→ YOUR TASK
The required output is an exact restatement of the lines, starting with the one that contains "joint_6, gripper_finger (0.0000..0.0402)" and finishing with the last line of the listing. It contains no pictures.

· · · ·

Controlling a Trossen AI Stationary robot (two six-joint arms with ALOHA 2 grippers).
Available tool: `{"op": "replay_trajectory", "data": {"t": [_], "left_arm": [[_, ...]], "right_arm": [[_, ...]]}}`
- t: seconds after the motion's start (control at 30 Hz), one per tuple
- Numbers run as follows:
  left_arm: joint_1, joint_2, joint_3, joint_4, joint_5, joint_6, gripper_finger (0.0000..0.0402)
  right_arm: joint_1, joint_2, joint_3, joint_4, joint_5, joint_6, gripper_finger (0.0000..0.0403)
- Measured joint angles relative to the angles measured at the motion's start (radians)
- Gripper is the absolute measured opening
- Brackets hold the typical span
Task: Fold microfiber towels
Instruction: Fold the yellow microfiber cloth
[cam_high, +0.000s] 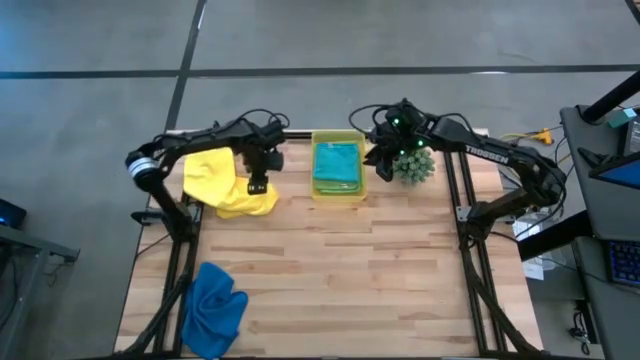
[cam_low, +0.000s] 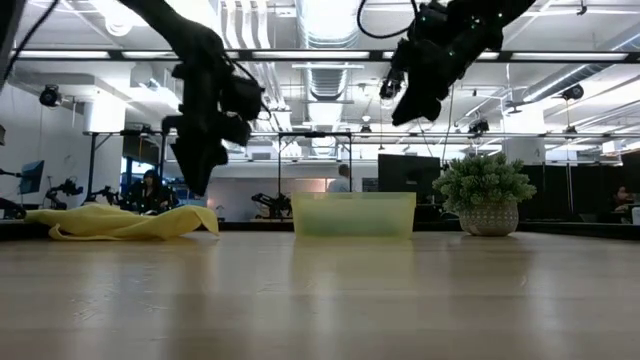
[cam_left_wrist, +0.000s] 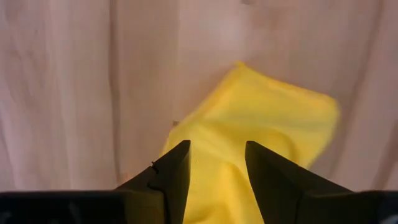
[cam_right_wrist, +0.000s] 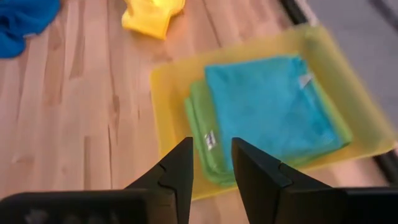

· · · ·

→ REPLY TO THE TASK
  left_arm: joint_1, joint_2, joint_3, joint_4, joint_5, joint_6, gripper_finger (0.0000..0.0402)
  right_arm: joint_1, joint_2, joint_3, joint_4, joint_5, joint_6, gripper_finger (0.0000..0.0403)
- Measured joint angles relative to the angles measured at the motion's start (radians)
- Gripper is the absolute measured opening
- Brackets hold the typical span
Task: Fold microfiber towels
Instruction: Fold the yellow microfiber cloth
[cam_high, +0.000s] 
[cam_low, +0.000s] 
[cam_left_wrist, +0.000s] 
[cam_right_wrist, +0.000s] 

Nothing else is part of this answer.